Paris, Bichkek, 11 décembre 2025. Documentaristes du monde entier, défenseur·es des droits humains, artistes et citoyen·nes se rassemblent pour faire vivre un espace de liberté toujours plus fragile. Face aux pressions croissantes sur la société civile kirghize, ce rendez-vous demeure essentiel.
Un espace unique
Créé par des défenseur·es des droits humains, Bir Duino est l’un des rares festivals indépendants d’Asie centrale consacrés au documentaire social et politique. Il accueille des cinéastes venu·es du Kirghizistan, de la région et d’au-delà, offrant une plateforme indispensable à celles et ceux qui documentent les réalités contemporaines, souvent au péril de leur sécurité.

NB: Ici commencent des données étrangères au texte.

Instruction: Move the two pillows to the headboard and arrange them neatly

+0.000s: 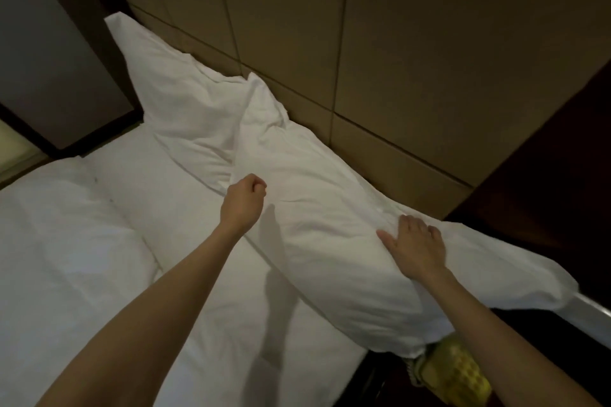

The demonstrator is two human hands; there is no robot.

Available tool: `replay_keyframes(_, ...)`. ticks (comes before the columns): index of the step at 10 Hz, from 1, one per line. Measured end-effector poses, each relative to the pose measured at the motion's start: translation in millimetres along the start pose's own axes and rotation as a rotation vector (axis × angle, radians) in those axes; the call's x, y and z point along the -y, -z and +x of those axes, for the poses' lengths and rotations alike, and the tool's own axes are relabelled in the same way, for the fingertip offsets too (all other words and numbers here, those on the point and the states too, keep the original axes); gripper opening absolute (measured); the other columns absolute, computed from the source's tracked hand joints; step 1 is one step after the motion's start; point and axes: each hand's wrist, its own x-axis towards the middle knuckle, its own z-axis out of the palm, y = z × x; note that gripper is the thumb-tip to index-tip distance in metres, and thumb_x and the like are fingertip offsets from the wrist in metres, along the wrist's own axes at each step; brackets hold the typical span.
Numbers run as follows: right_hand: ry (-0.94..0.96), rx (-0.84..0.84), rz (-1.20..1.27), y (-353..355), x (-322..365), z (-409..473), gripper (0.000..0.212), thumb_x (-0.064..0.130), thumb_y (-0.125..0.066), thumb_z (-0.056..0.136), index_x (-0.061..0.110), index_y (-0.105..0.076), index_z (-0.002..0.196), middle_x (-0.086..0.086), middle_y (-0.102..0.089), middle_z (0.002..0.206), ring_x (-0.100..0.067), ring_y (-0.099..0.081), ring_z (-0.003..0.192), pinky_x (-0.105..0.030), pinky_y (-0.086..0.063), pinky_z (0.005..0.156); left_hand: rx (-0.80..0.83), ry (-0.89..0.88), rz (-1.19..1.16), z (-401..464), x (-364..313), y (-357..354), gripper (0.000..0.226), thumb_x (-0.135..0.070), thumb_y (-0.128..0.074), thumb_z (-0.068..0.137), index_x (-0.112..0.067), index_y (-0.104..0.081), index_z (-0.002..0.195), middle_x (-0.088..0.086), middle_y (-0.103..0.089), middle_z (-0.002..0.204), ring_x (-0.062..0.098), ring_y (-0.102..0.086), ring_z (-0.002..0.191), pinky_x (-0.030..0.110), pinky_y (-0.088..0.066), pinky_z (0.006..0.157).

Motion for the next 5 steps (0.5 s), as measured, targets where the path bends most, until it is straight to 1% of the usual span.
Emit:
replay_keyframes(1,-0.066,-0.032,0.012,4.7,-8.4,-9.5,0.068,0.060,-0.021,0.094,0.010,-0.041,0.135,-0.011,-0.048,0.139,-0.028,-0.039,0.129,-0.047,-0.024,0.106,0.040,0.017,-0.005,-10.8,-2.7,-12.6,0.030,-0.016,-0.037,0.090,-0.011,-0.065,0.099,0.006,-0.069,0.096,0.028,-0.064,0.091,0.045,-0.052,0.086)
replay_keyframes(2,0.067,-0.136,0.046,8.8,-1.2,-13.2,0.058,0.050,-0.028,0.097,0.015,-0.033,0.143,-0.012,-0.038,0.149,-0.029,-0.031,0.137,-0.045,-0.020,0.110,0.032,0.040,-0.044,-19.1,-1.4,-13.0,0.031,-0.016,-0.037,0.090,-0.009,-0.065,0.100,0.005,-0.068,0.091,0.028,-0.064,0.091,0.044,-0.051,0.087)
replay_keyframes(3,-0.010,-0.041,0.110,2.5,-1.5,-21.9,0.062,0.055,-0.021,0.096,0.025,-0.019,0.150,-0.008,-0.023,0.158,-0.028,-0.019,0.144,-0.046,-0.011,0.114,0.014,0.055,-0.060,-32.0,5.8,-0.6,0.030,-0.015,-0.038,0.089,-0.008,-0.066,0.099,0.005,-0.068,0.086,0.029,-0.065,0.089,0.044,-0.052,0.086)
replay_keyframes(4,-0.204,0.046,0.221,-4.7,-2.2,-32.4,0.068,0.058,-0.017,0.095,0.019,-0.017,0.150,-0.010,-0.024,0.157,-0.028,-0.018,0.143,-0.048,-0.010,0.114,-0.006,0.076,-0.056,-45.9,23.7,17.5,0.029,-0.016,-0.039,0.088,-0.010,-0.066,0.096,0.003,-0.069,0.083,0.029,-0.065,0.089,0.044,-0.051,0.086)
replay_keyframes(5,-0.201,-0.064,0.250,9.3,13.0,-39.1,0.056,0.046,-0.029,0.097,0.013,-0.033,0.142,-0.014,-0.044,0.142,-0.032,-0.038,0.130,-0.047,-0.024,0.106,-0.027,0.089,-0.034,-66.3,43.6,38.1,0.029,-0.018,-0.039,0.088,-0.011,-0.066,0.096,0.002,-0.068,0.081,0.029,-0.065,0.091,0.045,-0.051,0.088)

« Soutenir Bir Duino, c’est soutenir la société civile kirghize et son rayonnement international. Dans un contexte où les libertés se restreignent, il est primordial que ces voix restent audibles, visibles, et reconnues », déclare Alexis Deswaef, président de la FIDH.

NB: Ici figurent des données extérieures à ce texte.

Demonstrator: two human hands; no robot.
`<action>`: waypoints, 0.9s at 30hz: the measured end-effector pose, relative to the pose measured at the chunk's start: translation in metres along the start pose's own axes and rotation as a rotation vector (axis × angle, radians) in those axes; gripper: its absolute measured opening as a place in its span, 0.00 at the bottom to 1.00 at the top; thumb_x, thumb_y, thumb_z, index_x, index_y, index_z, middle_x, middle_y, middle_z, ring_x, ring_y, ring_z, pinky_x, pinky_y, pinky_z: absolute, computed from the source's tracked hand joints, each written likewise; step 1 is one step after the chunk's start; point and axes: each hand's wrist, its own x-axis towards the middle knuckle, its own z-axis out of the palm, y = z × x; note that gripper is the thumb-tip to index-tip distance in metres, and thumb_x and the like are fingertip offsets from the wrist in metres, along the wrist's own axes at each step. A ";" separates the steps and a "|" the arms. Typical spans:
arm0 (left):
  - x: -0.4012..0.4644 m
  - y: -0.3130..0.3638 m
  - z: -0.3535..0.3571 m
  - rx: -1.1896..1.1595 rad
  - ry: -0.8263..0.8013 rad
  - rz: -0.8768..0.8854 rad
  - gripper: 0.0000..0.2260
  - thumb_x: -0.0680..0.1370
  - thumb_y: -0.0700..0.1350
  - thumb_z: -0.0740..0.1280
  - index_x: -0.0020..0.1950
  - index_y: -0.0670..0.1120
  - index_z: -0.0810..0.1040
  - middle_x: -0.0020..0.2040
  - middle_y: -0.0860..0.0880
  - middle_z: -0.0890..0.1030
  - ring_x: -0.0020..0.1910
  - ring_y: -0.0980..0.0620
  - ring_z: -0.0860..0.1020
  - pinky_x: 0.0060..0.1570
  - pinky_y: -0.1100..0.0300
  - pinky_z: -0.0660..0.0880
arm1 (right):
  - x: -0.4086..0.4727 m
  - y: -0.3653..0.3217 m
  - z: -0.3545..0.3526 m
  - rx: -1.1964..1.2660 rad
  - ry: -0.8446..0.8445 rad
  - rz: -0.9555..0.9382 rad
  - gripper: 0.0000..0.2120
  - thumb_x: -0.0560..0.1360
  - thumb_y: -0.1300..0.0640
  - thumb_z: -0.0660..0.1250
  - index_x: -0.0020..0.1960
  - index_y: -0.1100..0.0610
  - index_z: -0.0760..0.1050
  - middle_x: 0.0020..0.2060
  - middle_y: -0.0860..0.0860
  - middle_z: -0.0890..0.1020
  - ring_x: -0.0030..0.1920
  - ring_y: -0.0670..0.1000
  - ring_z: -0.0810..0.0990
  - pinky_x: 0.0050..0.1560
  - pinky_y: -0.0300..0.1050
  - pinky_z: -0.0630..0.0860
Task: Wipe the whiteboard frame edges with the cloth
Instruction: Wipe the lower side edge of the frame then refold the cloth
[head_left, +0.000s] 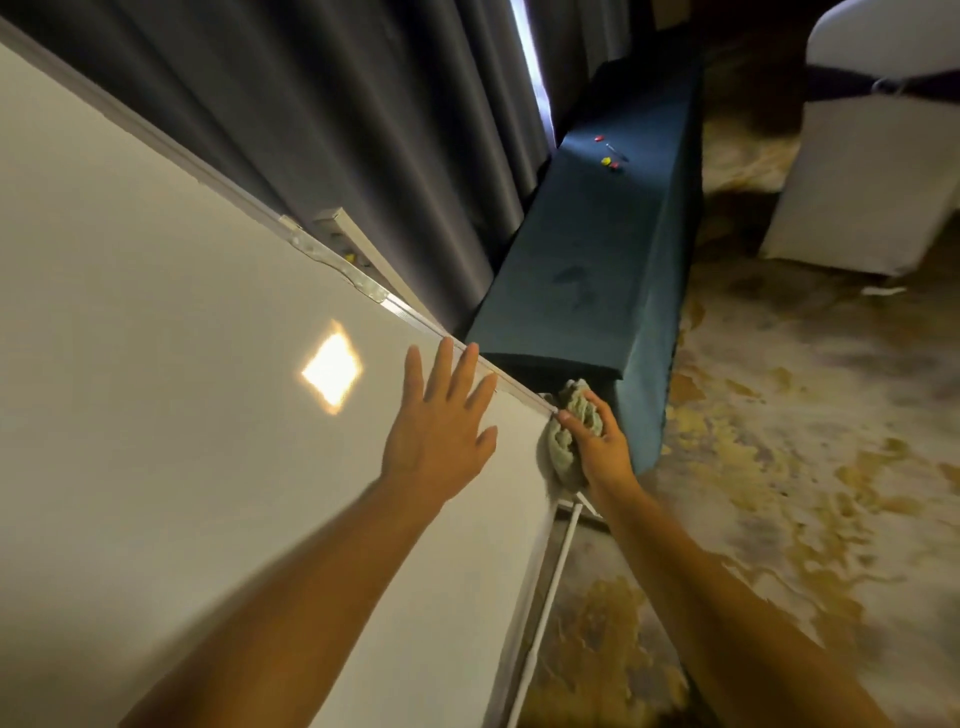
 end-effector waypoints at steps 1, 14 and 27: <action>-0.002 0.000 0.000 -0.006 0.005 -0.003 0.39 0.80 0.72 0.38 0.87 0.53 0.41 0.86 0.38 0.39 0.85 0.29 0.41 0.79 0.26 0.38 | -0.003 0.005 0.001 -0.001 0.017 0.008 0.22 0.74 0.47 0.74 0.63 0.35 0.71 0.56 0.45 0.79 0.56 0.51 0.79 0.49 0.48 0.79; 0.016 0.001 0.003 0.017 0.038 -0.009 0.39 0.81 0.71 0.40 0.87 0.52 0.43 0.87 0.38 0.41 0.85 0.29 0.44 0.78 0.26 0.40 | -0.001 0.010 0.003 0.011 0.040 0.081 0.22 0.76 0.46 0.71 0.68 0.38 0.71 0.56 0.46 0.80 0.56 0.53 0.80 0.48 0.50 0.80; 0.011 0.001 -0.003 0.044 0.045 -0.015 0.38 0.81 0.71 0.40 0.87 0.53 0.46 0.87 0.40 0.44 0.85 0.31 0.46 0.79 0.28 0.42 | -0.084 0.047 0.009 0.060 0.036 0.141 0.28 0.77 0.48 0.70 0.74 0.36 0.64 0.69 0.50 0.73 0.64 0.56 0.75 0.60 0.56 0.76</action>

Un contexte de plus en plus préoccupant
Depuis plusieurs années, les autorités kirghizes renforcent leur arsenal législatif contre les ONG, les médias indépendants et les initiatives citoyennes critiques. Les projets de lois visant à restreindre le financement étranger, la liberté d’association ou l’expression publique ont accru les risques pesant sur les acteur·ices de terrain.

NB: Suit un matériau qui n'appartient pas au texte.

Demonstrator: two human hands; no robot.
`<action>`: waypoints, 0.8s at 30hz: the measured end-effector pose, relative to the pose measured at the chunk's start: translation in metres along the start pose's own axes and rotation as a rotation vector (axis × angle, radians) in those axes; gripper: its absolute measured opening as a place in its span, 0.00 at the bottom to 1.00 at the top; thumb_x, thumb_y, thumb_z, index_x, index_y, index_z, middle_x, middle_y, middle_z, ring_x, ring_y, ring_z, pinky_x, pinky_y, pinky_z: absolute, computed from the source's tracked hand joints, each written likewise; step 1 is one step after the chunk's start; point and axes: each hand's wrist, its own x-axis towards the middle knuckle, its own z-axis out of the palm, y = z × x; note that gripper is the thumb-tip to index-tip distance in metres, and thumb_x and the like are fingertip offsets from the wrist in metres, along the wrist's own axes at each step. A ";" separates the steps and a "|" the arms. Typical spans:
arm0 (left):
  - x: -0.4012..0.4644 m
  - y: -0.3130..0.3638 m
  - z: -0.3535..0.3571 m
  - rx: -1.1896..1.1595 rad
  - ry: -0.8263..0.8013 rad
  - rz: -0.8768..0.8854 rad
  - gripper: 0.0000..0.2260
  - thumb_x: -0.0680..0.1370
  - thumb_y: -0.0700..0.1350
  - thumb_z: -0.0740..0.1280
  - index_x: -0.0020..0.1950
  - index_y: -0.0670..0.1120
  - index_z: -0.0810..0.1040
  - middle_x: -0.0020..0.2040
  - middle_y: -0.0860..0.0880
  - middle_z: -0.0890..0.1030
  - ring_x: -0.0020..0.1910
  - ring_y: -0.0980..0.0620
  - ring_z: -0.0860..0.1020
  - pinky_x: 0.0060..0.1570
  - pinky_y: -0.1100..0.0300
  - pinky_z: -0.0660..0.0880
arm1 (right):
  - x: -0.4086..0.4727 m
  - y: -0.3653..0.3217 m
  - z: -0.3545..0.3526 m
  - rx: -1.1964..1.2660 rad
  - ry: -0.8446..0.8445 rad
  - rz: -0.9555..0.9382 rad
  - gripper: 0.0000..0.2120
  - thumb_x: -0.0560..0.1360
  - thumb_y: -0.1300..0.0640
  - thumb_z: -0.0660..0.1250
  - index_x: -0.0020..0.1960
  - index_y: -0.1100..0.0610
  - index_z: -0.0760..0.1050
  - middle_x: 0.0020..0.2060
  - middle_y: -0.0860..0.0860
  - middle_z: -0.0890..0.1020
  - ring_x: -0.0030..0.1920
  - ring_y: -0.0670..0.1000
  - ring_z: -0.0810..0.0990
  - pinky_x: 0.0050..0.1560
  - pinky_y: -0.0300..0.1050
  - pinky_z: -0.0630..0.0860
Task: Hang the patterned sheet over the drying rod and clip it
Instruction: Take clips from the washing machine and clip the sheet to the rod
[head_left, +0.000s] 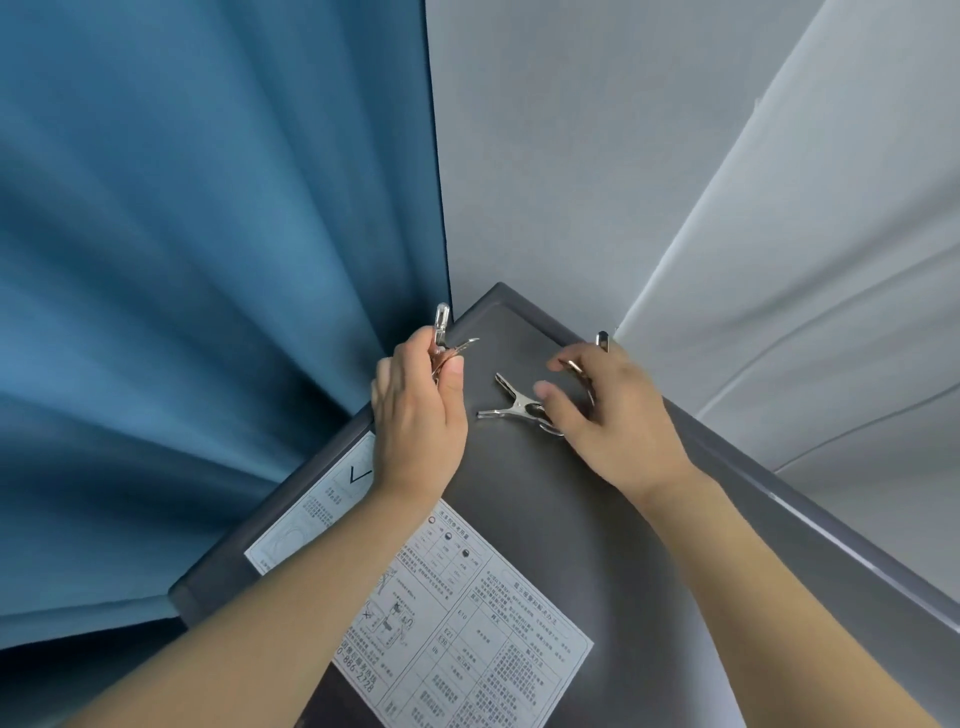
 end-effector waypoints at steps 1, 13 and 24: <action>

Dans ce contexte, Bir Duino joue un rôle central : il offre un espace sécurisé, ouvert au débat, où les œuvres cinématographiques deviennent des outils de résistance pacifique, de mémoire et de mobilisation. Le festival contribue également à renforcer le dialogue entre artistes, documentaristes et défenseur·es des droits humains venu·es du monde entier, tout en donnant une visibilité régionale et mondiale aux enjeux locaux.
Pour Ilya Nuzov, directeur du bureau Europe de l’Est et Asie centrale à la FIDH, « la fermeture de l’espace civique au Kirghizistan doit absolument être enrayée : le Kirghizistan a longtemps été un modèle de transition démocratique en Asie centrale ; nous espérons qu’il redevienne cet exemple pour les autres pays de la région. »
La FIDH appelle les partenaires internationaux, les organisations culturelles et les autorités à garantir la protection des participant·es au festival et à reconnaître la contribution essentielle des documentaristes à la vie démocratique.